▸ **WHAT YOU WILL DO**:
Could you set down exactly the lines in the records below between the line holding "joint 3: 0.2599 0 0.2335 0" and the line holding "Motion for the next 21", inclusive?

** Opening THE INPUT block **

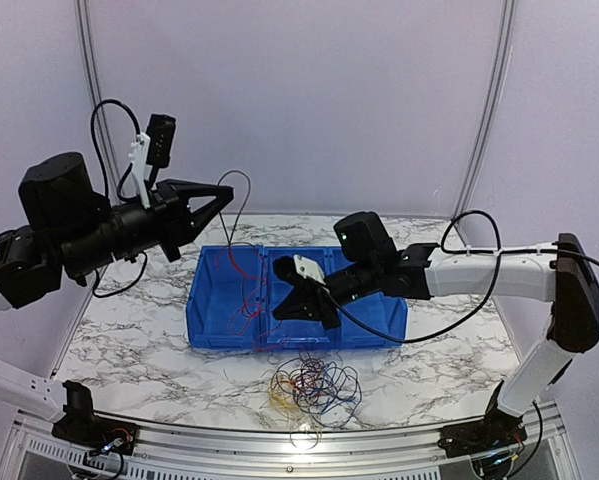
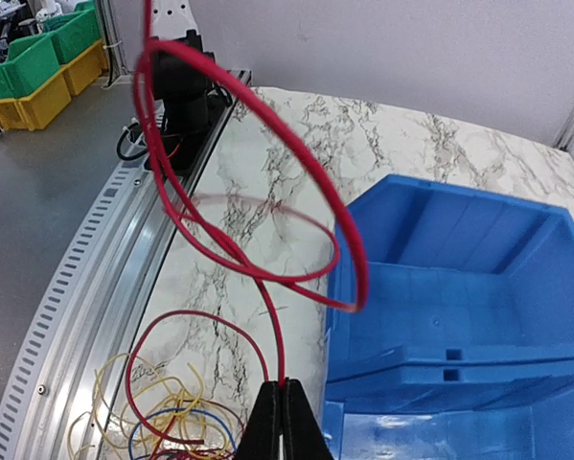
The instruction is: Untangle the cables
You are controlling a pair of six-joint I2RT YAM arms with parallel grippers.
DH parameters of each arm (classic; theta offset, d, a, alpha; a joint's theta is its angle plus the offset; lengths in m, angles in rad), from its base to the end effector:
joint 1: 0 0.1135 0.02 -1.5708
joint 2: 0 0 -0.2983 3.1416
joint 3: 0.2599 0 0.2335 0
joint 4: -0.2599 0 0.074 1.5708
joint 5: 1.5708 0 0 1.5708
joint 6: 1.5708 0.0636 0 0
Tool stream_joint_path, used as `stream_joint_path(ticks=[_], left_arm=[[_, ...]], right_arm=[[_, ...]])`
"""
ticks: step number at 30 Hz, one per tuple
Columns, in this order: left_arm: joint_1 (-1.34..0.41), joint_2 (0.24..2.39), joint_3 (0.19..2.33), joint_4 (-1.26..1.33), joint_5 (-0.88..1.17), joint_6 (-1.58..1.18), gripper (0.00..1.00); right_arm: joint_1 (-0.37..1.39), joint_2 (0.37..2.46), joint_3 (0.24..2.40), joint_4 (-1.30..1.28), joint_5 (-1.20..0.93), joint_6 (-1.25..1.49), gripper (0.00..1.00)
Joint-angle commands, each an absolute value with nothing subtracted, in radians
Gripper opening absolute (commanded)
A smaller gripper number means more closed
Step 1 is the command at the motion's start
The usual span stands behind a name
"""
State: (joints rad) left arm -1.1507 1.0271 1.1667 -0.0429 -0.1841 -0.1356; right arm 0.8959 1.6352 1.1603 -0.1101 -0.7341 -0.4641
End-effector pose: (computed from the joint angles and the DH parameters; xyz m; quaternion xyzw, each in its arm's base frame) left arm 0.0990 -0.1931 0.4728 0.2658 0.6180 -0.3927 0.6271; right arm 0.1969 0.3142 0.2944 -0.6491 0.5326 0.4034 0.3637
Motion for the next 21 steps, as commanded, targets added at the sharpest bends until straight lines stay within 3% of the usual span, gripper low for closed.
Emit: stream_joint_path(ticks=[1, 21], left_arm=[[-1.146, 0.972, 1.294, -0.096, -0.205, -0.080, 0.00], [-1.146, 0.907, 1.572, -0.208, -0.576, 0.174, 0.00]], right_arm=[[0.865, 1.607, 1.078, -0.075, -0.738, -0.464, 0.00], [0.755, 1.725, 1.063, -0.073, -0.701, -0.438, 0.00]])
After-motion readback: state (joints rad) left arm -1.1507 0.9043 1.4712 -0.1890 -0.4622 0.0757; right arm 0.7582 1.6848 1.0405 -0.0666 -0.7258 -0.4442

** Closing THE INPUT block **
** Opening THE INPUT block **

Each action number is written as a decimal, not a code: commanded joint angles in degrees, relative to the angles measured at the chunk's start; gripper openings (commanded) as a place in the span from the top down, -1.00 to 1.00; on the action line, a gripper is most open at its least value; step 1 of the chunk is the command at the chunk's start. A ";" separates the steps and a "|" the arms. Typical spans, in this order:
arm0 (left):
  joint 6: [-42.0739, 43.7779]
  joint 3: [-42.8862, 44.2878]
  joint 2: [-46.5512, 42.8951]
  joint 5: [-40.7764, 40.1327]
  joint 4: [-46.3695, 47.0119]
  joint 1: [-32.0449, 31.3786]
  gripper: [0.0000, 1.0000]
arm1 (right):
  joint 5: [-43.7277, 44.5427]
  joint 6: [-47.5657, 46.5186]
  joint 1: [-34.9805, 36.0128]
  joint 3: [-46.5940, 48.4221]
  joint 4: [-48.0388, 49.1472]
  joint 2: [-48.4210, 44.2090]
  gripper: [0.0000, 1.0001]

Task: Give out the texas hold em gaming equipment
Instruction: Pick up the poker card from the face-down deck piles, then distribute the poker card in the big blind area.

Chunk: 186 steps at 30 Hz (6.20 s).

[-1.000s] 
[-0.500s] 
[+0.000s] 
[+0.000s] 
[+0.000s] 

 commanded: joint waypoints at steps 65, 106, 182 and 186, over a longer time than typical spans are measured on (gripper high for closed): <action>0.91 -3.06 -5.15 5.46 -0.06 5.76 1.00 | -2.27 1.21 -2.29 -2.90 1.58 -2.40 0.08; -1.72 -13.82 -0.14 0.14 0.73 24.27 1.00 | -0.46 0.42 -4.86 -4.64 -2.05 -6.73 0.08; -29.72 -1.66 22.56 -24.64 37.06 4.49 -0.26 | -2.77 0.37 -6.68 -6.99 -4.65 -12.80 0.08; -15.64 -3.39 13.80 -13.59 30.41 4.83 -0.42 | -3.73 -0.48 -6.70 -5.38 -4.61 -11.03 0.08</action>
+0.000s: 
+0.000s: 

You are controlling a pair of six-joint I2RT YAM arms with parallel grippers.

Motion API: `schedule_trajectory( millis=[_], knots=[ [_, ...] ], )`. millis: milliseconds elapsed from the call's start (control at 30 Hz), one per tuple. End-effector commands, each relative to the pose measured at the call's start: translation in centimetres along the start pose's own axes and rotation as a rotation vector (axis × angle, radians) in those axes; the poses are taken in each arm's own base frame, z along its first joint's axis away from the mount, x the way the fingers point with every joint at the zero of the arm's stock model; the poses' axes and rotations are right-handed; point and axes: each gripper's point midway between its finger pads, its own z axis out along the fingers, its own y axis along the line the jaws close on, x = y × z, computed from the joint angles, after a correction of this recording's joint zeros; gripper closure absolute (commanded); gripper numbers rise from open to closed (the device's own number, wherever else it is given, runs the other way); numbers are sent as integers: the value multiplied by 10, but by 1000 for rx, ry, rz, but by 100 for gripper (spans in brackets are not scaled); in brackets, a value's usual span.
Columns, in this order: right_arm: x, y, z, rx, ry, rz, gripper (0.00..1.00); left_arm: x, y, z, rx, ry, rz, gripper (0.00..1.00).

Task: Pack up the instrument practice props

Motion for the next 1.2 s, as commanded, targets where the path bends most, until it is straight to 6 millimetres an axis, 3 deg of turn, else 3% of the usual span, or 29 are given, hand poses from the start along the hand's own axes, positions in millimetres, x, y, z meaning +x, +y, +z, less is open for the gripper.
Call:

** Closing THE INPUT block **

▸ **EXPECTED ANSWER**:
joint 3: 0.2599 0 0.2335 0
joint 4: -0.2599 0 0.074 1.5708
joint 5: 1.5708 0 0 1.5708
joint 6: 1.5708 0.0636 0 0
Tool stream_joint_path, used as `stream_joint_path(ticks=[_], left_arm=[[_, ...]], right_arm=[[_, ...]])`
"""
ticks: step number at 30 Hz, one per tuple
Columns, in this order: left_arm: joint_1 (-1.34..0.41), joint_2 (0.24..2.39), joint_3 (0.19..2.33), joint_4 (-1.26..1.33), joint_5 (-0.88..1.17), joint_6 (-1.58..1.18), gripper (0.00..1.00); right_arm: joint_1 (-0.37..1.39), joint_2 (0.37..2.46), joint_3 (0.24..2.40), joint_4 (-1.30..1.28), joint_5 (-1.20..0.93), joint_6 (-1.25..1.49), gripper (0.00..1.00)
Joint-angle commands, each an absolute value with nothing subtracted, in radians
Gripper opening absolute (commanded)
A smaller gripper number means more closed
Step 1 is the command at the motion's start
The usual span stands behind a name
"""
State: (joints rad) left arm -1.1507 1.0271 1.1667 -0.0429 -0.1841 -0.1356; right arm 0.8959 1.6352 1.1603 -0.1101 -0.7341 -0.4641
End-effector pose: (computed from the joint angles and the DH parameters; xyz m; quaternion xyzw, each in its arm's base frame) left arm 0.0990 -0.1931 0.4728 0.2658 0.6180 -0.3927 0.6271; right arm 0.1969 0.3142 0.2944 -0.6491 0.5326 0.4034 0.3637
Motion for the next 21 steps, as commanded, targets added at the sharpest bends until straight lines stay within 3% of the usual span, gripper low for closed.

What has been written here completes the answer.